What the task requires: How many lines of the data contain the string "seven"? Write the number and nothing more.

# # #

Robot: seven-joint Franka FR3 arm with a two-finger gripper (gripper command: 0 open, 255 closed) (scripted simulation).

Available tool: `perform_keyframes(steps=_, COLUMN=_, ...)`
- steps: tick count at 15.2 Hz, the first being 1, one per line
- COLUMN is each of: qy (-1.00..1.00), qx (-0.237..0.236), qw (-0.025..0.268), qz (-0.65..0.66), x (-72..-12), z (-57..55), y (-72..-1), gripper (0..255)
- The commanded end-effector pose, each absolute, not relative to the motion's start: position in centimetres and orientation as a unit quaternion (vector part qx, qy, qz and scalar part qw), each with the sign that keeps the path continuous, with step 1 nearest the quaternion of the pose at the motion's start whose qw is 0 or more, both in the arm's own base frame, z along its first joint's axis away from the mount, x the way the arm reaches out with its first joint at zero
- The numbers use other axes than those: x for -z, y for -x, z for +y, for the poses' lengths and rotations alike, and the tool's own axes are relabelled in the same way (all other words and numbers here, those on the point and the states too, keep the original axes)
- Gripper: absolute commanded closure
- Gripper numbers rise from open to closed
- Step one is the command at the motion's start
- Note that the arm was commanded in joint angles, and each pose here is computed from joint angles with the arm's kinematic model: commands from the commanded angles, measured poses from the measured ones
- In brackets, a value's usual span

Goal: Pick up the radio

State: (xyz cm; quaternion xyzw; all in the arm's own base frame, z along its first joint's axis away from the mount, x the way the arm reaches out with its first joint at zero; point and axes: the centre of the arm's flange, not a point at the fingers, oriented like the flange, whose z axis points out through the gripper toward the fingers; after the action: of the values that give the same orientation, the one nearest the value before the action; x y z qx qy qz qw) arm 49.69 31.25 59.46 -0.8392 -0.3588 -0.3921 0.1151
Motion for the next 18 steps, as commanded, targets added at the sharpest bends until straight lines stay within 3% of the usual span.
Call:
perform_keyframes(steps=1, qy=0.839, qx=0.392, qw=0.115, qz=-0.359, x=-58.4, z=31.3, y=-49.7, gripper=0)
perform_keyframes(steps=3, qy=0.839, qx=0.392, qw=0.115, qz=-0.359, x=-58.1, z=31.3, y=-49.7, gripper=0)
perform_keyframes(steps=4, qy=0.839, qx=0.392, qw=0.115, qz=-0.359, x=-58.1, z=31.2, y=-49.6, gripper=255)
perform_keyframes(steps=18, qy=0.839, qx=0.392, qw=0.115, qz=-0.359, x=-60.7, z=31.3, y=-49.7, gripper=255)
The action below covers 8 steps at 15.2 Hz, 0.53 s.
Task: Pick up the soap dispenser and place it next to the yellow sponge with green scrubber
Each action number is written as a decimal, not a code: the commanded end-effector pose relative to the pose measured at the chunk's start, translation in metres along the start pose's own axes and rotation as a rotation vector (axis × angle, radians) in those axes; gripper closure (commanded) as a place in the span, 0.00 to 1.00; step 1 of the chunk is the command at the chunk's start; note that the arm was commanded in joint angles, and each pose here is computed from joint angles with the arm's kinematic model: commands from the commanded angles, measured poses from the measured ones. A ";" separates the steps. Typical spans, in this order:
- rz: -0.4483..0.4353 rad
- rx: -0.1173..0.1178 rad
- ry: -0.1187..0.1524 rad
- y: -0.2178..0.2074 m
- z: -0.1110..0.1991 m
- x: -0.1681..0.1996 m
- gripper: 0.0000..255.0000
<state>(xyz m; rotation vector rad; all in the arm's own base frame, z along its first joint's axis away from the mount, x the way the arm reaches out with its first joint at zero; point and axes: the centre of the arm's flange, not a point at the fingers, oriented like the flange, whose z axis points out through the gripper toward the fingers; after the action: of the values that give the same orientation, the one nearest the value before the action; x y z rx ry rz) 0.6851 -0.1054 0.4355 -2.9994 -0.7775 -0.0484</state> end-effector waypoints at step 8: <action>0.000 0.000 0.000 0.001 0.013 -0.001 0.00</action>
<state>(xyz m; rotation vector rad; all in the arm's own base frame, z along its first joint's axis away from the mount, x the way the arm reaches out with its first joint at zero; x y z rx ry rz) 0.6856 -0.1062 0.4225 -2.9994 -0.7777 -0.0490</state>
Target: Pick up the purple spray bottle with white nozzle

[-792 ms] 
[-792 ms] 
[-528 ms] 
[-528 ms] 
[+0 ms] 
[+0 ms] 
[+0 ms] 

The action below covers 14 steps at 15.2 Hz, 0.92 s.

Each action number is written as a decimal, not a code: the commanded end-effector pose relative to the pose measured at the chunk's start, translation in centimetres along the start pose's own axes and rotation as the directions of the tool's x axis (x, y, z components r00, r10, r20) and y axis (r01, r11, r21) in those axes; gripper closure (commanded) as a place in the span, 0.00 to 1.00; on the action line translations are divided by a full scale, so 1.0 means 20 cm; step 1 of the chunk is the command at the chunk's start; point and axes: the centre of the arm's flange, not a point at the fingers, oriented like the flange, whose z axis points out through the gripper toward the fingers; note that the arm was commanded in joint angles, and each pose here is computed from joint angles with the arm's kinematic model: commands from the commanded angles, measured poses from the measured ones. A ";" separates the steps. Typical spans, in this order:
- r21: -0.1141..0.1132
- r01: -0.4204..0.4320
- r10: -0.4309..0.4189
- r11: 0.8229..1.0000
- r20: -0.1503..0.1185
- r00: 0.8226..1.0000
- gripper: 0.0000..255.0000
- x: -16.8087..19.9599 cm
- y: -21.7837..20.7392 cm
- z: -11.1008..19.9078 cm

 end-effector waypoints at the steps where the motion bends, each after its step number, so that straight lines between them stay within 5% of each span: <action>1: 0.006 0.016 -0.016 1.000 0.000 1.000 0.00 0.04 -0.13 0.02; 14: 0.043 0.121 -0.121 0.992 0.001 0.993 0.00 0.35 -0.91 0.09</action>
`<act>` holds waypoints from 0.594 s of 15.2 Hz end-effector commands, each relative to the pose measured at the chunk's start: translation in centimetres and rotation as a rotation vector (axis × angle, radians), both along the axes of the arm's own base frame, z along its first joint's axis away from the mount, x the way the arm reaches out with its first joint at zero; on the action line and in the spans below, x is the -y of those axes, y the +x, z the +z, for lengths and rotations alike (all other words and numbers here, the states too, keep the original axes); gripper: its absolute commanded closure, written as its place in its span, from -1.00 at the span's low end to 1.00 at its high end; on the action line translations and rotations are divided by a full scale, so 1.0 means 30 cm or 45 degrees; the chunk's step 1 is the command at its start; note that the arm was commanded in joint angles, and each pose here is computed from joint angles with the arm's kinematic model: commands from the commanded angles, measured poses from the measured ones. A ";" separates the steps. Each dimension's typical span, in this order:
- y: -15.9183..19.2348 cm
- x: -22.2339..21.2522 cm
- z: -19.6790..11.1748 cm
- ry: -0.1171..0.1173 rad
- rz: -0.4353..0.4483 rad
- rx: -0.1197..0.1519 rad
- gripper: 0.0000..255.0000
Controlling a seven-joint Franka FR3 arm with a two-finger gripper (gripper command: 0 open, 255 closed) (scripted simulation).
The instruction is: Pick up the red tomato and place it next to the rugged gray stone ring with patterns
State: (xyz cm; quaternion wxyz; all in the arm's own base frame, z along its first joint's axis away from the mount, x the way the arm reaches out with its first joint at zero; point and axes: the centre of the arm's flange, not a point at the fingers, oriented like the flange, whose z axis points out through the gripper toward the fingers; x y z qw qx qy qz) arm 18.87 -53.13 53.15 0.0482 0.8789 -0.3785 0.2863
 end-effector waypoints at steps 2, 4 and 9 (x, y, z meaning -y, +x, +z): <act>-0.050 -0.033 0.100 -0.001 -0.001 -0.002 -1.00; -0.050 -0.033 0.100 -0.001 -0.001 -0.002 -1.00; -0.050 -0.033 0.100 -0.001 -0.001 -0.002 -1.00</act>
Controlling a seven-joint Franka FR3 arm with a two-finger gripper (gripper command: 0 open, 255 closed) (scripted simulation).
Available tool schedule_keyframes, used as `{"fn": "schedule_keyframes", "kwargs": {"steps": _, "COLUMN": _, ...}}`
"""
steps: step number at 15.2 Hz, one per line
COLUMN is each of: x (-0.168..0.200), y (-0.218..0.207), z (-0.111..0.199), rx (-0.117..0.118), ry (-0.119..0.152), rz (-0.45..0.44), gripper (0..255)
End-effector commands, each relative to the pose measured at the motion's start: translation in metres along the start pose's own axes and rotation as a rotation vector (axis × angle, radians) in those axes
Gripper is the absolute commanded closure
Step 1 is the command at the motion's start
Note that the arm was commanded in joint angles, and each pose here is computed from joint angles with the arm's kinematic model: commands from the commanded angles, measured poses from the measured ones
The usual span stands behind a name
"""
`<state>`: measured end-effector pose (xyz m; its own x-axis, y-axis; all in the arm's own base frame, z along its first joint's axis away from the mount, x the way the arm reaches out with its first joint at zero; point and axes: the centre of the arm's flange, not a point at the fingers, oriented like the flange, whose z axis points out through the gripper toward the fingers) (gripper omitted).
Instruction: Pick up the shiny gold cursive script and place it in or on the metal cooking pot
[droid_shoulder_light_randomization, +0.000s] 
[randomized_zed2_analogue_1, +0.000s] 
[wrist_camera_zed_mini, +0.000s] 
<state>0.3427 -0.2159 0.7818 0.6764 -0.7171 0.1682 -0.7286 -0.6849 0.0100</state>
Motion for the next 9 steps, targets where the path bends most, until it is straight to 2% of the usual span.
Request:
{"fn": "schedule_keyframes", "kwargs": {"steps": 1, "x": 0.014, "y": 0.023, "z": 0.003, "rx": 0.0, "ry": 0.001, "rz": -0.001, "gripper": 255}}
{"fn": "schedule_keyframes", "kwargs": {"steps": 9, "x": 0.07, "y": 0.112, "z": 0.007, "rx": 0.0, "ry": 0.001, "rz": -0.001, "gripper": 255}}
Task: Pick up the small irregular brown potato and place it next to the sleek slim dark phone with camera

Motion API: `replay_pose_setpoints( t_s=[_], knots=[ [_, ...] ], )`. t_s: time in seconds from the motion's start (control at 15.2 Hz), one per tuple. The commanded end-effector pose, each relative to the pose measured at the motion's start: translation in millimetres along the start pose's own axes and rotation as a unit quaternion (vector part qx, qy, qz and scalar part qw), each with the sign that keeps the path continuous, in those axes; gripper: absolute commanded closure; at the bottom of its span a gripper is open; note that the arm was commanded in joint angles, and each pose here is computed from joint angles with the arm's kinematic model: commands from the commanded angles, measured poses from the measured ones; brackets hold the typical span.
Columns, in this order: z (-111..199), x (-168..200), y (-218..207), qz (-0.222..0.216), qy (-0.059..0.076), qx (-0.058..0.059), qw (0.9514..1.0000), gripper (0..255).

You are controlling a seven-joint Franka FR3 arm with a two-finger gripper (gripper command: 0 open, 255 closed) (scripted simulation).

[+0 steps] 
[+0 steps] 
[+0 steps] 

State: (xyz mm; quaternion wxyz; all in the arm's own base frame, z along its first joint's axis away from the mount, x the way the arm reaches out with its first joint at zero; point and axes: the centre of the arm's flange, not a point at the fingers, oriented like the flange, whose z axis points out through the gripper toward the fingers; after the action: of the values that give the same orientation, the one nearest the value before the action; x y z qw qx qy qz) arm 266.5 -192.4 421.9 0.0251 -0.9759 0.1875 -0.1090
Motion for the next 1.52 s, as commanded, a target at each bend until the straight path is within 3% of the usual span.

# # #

Your solution: 4